Winterborne St Martin, commonly known as Martinstown, is a village and civil parish in southwest Dorset, England, situated  southwest of Dorchester, beside Maiden Castle. In 2013 the estimated population of the civil parish was 780.

In the centre of the village is the parish church of St Martin, which dates from the 12th century and has a Norman font. Other amenities in the village include a public house, village hall and post office. Bronze Age barrows including Clandon Barrow surround the village, and Maiden Castle hillfort is nearby. The stream running through the village is a winterbourne though rarely dries out in the summer now.
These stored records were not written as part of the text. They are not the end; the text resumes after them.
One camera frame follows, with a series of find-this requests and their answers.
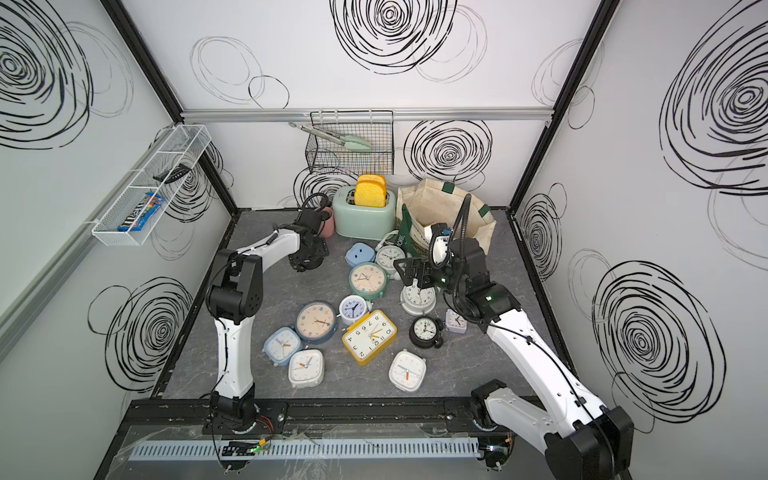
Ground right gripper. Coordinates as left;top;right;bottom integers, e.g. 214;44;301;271
396;252;468;298

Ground cream canvas tote bag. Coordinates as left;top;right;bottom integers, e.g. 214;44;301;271
396;179;496;254

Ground blue round beige clock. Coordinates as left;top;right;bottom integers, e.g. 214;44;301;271
295;301;337;344

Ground light blue square clock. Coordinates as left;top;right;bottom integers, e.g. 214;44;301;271
262;327;303;367

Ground white square clock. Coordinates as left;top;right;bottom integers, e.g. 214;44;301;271
288;349;325;389
388;350;427;393

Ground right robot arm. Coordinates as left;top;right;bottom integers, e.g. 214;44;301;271
394;238;634;479

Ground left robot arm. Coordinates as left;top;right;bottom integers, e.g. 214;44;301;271
205;207;329;430

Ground light blue clock back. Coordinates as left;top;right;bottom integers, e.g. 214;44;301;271
345;242;376;268

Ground silver twin bell clock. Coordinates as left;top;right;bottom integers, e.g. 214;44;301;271
400;285;437;316

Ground small lilac square clock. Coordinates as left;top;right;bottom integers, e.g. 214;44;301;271
445;309;467;334

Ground green round pastel clock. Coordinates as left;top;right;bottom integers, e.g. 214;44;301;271
348;262;388;301

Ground white twin bell clock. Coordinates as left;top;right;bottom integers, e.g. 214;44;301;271
375;245;407;280

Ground white purple face clock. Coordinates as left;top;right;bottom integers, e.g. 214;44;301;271
338;294;372;326

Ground black twin bell clock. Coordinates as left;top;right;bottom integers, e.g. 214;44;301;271
409;316;444;349

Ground yellow rectangular clock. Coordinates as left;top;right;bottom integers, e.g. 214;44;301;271
342;310;398;367

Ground pink cup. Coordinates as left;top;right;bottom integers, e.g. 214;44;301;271
320;207;335;239

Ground mint green toaster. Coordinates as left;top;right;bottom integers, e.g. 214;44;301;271
331;186;397;240

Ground yellow toast slice front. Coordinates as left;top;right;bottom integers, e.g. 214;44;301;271
354;180;387;208

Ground yellow toast slice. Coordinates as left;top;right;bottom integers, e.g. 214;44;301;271
354;180;387;208
358;174;386;184

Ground yellow toast slice back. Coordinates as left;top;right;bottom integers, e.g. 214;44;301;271
358;174;386;184

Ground mint green tongs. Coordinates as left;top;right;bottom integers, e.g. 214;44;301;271
288;122;373;153

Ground black remote control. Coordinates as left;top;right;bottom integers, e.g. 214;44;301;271
153;164;191;185

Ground black wire basket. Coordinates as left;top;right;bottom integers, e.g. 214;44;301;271
299;109;395;175

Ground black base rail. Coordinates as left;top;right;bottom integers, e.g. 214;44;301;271
118;397;506;436

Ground white wire shelf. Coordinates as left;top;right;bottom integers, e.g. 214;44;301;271
91;124;211;247

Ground grey slotted cable duct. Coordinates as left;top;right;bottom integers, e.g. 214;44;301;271
128;437;481;462
Winterborne St Martin is in the UK Weather Records for the Highest 24-hour total rainfall, which was recorded in the village on 18 July 1955. The total recorded was 279 mm (11 inches) in a 15-hour period. However this record was surpassed by Seathwaite in Cumbria in 2009.

History
In 1086 in the Domesday Book Winterborne St Martin was recorded as Wintreburne; it had 22 households, 6 ploughlands,  of meadow and one mill. It was in the hundred of Dorchester and the lord and tenant-in-chief was Hawise, wife of Hugh son of Grip.

In 1268 Henry II granted a charter to Winterborne St Martin, which allowed the village to hold an annual fair within five days of St. Martin's Day. The fair, which in times past was a leading horse market and amusement fair, had been revived, but the old-time custom of roasting a ram was replaced once during an event in the 1960s with a 'badger roast'. The 80 lb badger was caught in a snare, and many villagers thought they were eating goose.

After a hundred years silence, bells in the church rang out in 1947. Five new bells were hung as a village memorial to those who died in the war. An earlier peal had been sold to defray debts.

In 2007 and 2014 Martinstown won the Best Kept Village in Dorset Award, in the Large Village Category.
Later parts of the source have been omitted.